[ 
https://issues.apache.org/jira/browse/KAFKA-8936?page=com.atlassian.jira.plugin.system.issuetabpanels:all-tabpanel
 ]

Steven Blumenthal updated KAFKA-8936:
-------------------------------------
    Description: 
We encountered an interesting problem with our connect cluster. At times, 
seemingly randomly, some connect sink task metrics would randomly disappear 
from Datadog (which is where we are sending these metrics to). After some 
investigation, I noticed that the metrics in question weren't being reported by 
the connect servers themselves.

After some more investigation, I noticed that the metrics stopped reporting 
after a rebalance was triggered. Our logs were filled with "Graceful stop of 
task ... failed". So, further digging to understand what was happening in the 
code when this happens, it appears that this error means that the stopping of 
tasks timed out for whatever reason, and the connect cluster will no longer 
wait for them to stop. They will still stop eventually, but in the meantime new 
tasks can be spun up. 
(https://github.com/apache/kafka/blob/2.0.0/connect/runtime/src/main/java/org/apache/kafka/connect/runtime/Worker.java#L587,
 which calls 
https://github.com/apache/kafka/blob/2.0.0/connect/runtime/src/main/java/org/apache/kafka/connect/runtime/WorkerTask.java#L120)

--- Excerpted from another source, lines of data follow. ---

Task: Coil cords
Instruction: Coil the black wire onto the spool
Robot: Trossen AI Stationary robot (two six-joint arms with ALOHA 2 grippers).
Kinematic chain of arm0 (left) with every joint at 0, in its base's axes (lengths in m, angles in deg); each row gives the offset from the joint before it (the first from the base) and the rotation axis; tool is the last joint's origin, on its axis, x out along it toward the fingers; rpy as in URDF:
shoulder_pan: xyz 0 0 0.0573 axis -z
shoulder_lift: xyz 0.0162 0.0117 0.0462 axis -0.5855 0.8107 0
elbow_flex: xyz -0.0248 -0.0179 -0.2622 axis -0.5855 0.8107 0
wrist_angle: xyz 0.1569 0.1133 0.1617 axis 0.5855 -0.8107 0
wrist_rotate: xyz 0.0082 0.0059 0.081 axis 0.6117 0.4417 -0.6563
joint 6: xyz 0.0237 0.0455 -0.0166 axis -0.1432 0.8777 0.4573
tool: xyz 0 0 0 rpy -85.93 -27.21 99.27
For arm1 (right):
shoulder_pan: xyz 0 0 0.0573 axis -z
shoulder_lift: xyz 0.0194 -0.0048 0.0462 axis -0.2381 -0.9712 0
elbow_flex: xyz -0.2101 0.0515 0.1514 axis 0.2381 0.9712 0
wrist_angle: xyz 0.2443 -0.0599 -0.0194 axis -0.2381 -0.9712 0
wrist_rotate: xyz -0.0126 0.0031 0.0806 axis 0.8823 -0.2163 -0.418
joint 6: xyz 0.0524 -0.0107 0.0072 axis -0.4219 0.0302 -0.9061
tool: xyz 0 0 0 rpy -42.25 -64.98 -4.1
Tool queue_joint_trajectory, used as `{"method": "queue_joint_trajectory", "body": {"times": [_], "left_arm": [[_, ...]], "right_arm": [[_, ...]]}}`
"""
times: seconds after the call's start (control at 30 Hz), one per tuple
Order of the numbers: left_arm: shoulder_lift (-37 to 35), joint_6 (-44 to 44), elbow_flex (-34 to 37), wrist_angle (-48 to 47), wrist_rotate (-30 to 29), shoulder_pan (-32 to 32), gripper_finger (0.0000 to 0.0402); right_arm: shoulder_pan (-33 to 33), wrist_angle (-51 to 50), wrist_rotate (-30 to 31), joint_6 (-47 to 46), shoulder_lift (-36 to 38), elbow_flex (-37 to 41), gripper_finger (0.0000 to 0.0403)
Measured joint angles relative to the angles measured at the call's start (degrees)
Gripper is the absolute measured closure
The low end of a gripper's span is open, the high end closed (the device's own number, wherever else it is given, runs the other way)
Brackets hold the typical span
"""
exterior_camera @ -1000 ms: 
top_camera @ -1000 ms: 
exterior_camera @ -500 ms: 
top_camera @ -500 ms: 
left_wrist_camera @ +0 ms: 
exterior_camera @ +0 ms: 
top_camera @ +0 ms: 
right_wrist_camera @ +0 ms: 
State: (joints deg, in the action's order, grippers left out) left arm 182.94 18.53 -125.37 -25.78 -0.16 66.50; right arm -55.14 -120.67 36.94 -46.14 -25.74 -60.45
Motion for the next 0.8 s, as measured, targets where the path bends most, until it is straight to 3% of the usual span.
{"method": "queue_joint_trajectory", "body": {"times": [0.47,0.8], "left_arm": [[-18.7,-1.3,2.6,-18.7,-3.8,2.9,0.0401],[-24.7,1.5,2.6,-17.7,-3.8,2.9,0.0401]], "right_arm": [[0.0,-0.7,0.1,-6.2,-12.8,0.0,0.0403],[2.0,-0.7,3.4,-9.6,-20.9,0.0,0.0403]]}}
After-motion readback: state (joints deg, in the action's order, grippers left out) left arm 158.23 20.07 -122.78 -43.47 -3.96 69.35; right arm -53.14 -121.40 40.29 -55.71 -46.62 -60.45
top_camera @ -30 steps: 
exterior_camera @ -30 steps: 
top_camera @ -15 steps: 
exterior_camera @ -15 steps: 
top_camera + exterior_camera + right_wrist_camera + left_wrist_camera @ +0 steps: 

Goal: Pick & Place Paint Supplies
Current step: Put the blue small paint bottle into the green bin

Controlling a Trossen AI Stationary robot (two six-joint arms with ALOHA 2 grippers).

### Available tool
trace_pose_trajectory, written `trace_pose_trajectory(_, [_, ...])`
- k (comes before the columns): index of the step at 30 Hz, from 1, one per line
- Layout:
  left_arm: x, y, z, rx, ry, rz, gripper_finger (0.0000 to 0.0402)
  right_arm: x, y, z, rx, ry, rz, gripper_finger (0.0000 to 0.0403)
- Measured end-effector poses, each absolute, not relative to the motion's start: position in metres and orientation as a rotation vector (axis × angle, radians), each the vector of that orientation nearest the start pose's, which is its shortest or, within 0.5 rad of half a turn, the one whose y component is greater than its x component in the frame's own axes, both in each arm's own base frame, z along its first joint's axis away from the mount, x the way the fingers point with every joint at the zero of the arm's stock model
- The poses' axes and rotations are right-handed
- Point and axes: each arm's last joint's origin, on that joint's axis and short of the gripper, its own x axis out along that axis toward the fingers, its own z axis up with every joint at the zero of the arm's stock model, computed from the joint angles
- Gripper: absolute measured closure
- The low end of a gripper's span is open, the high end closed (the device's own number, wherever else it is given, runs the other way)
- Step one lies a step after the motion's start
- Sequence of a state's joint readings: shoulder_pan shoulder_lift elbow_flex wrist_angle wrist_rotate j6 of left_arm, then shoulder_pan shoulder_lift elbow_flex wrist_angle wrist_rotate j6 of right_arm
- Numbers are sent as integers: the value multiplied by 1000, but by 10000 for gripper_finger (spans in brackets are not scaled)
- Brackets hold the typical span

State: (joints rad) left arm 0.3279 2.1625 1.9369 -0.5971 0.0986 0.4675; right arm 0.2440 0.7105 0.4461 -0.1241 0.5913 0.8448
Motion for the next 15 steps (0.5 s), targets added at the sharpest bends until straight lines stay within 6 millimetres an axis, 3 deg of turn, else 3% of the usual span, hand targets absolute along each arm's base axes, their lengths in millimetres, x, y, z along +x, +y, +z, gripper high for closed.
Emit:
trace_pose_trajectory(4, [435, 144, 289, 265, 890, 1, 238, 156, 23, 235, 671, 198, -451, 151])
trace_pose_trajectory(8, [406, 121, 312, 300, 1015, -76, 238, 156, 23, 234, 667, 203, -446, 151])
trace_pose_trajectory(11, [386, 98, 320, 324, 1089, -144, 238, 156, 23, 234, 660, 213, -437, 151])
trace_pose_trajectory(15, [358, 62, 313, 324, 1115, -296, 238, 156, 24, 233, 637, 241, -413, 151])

So, new tasks are being spun up, and begin consuming records and doing work. 
Then, at some point, the old task is removed, and the very last thing that 
happens when the old task is removed is that the metric group associated with 
that task is removed. 
(https://github.com/apache/kafka/blob/2.0.0/connect/runtime/src/main/java/org/apache/kafka/connect/runtime/WorkerTask.java#L232
 which, in this case, calls 
https://github.com/apache/kafka/blob/2.0.0/connect/runtime/src/main/java/org/apache/kafka/connect/runtime/WorkerSinkTask.java#L179)

The issue with this is that task based metrics are registered based on a set of 
tags that one would expect to not change during runtime. Meaning that, when the 
old task IS EVENTUALLY REMOVED, it is removing the metric group that the new 
task is using (if the new task came up on the same connect node that the old 
task was running on). 
(https://github.com/apache/kafka/blob/2.0.0/connect/runtime/src/main/java/org/apache/kafka/connect/runtime/WorkerSinkTask.java#L721)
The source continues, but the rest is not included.